Blitza eu sa première mondiale en ouverture du BFI London Film Festival en octobre et a reçu une sortie en salles au Royaume-Uni le 1er novembre, rapportant 1,3 million de dollars (1 million de livres sterling), avant d'atterrir sur le streamer le 22 novembre.

En France, Apple a obtenu un « visa exceptionnel » du CNC pour une projection en salles de deux jours avant ses débuts en streaming – cette décision est exemptéeBlitzde la retenue obligatoire de 17 mois entre sa sortie en salles et sa première en streaming. De telles négociations ne sont « qu’un aperçu du terrain à l’heure actuelle », dit McQueen, qui ajoute, non sans nostalgie : « J’espère qu’à un moment donné, l’entreprise se corrigera d’elle-même ».

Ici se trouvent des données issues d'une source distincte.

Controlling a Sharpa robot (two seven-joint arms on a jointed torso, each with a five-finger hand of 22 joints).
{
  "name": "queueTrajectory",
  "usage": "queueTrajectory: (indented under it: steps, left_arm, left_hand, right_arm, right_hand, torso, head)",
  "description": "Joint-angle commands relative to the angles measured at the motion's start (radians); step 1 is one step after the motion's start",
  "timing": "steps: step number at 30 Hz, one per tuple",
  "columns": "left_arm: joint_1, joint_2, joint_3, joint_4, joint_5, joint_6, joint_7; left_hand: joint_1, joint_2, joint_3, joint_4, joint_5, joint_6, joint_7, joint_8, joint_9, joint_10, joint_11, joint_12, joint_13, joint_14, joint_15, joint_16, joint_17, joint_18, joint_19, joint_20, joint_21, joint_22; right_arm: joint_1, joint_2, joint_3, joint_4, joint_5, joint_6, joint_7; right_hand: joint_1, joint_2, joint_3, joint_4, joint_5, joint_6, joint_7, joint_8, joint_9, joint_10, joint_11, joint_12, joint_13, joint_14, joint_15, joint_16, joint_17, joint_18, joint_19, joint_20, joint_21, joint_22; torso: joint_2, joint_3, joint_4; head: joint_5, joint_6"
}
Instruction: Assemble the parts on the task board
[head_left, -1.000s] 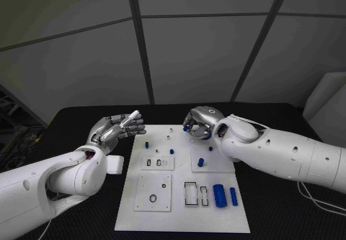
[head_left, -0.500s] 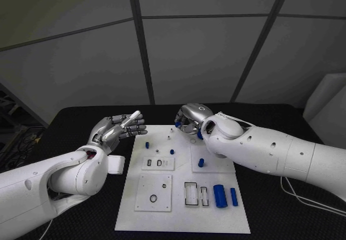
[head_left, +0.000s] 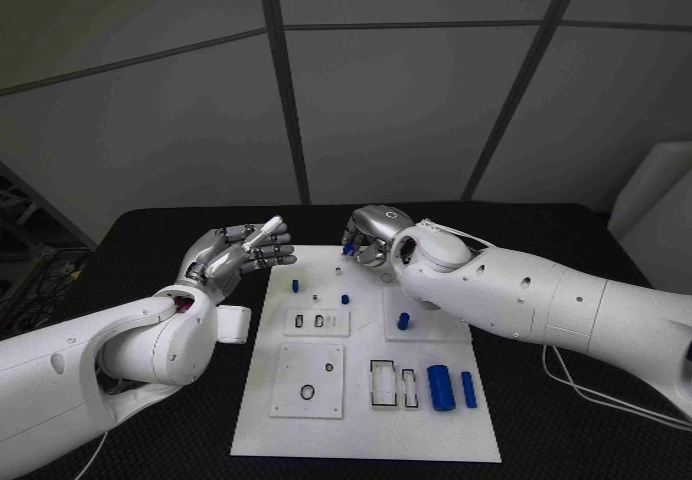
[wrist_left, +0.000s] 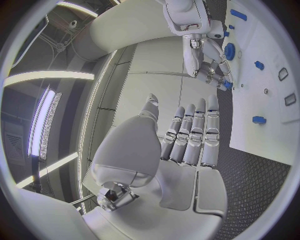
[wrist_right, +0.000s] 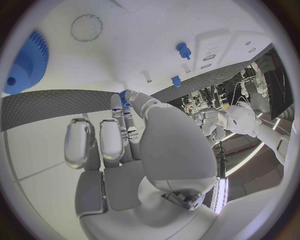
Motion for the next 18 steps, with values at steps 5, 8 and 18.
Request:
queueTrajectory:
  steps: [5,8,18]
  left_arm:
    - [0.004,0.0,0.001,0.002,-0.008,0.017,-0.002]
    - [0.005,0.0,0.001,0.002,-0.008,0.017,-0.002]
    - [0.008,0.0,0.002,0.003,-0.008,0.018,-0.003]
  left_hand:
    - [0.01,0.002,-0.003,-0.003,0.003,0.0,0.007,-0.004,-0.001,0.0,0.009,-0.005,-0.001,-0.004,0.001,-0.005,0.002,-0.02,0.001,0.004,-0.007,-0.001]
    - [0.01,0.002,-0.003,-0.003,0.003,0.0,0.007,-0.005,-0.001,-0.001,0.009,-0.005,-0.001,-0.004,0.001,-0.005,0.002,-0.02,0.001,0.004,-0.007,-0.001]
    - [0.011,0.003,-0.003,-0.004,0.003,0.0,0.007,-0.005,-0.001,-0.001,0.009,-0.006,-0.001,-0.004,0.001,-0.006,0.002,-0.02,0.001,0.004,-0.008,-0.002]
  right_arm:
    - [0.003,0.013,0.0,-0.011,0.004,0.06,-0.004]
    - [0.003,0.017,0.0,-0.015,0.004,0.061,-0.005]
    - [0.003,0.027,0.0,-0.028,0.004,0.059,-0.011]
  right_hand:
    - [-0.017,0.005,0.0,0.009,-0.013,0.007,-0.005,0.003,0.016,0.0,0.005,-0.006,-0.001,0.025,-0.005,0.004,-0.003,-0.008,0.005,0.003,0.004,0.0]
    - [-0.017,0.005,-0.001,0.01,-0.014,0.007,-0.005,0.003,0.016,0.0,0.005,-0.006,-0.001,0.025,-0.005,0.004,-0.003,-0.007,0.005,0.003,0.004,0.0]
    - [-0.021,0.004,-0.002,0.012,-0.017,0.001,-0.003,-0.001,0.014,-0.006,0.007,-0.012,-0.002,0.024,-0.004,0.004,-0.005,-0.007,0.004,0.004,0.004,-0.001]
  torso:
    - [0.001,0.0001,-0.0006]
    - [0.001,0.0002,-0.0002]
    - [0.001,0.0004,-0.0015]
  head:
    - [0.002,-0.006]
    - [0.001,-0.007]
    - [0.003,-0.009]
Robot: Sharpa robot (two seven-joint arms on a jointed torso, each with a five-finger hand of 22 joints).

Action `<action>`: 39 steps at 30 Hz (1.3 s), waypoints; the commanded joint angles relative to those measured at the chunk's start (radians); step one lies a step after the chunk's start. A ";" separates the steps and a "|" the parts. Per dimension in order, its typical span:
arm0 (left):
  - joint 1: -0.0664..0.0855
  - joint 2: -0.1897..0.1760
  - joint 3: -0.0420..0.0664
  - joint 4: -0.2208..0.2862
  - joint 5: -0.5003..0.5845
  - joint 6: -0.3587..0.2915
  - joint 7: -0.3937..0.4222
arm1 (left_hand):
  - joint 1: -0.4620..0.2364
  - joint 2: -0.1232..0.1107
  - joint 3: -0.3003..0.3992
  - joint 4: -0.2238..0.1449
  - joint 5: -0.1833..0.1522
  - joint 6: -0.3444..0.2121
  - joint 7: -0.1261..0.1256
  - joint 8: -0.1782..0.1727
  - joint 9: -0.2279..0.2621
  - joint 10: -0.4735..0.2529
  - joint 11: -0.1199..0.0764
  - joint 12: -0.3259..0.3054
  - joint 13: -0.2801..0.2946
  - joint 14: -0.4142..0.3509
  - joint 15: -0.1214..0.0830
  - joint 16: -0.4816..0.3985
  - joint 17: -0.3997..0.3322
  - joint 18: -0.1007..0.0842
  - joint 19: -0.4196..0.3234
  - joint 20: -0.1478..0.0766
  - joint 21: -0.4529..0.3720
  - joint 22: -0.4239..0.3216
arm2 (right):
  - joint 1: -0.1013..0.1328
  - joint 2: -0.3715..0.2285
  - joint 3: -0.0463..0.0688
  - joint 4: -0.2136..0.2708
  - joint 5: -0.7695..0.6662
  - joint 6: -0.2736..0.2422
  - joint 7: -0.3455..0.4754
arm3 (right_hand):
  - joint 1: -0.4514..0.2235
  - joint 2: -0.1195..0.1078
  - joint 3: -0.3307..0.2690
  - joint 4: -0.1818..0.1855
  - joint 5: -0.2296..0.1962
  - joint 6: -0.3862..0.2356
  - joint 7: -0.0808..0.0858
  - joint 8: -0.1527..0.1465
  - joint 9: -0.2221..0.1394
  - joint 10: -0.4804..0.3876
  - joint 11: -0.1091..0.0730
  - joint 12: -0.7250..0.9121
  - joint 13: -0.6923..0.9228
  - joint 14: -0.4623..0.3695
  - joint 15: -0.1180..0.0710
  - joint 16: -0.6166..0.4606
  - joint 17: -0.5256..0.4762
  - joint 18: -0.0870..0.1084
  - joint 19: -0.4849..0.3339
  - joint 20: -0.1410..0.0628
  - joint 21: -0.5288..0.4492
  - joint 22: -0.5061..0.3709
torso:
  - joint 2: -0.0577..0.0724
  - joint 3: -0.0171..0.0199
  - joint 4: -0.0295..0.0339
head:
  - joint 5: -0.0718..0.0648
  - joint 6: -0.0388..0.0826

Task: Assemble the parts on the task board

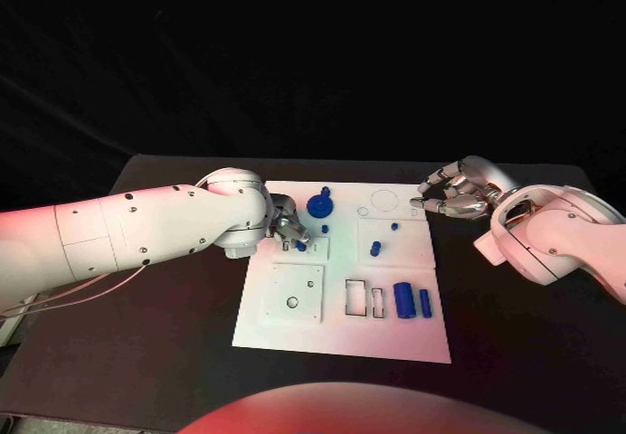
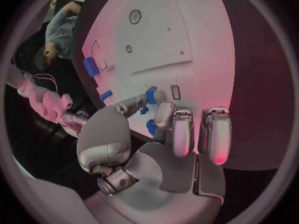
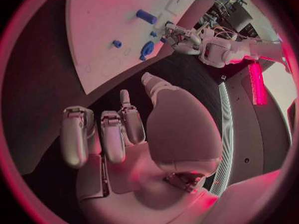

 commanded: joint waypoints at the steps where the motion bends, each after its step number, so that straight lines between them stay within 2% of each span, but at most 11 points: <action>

En parlant d'industrie, de nombreux cinéastes désespèrent de l'aversion d'Hollywood à prendre des risques, dans un contexte de bilan financier qui a suivi les grèves des scénaristes et des acteurs hollywoodiens et le resserrement des budgets des streamers. Mais pas McQueen. Vous ne trouverez aucun script dans son tiroir du haut, en attendant le bon moment pour pitcher. «Je le fais», déclare-t-il, en prenant soin de ne donner aucun indice quant à son prochain projet. «Je sais que j'ai beaucoup de chance. Je ne le prends pas pour acquis.

Ce qui arrivera ensuite, promet-il, sera différent de ce qui a précédé (les rumeurs abondent concernant une série de science-fiction pour Prime Video).

Il y a une « arrogance », dit-il, chez un réalisateur conscient du style qui lui a été attribué par les médias et le public. «Je ne sais même pas qui je suis. Cela ne m'intéresse même pas», affirme-t-il. « Chaque fois que je fais un film ou quoi que ce soit – une œuvre d’art ! – c'est comme si personne ne me connaissait.

McQueen aime citer l'un des dictons préférés de sa mère : « Ne laissez pas votre main gauche savoir ce que fait votre main droite. » Faites de l’art, suggère-t-il, mais ne criez pas sur la façon dont vous le faites.

« Chaque sujet mérite ce qu’il mérite ; Je ne viens pas avec mon pochoir et je ne le pose pas sur le sujet », explique McQueen, soulignant queFaimetBlitzsont des films très différents.

« Il faut que le sujet me dise ce qu'il veut », poursuit-il. "Je suis enthousiasmé par le cinéma, je suis enthousiasmé par le cinéma et par tout mécanisme disponible pour faire avancer le sujet."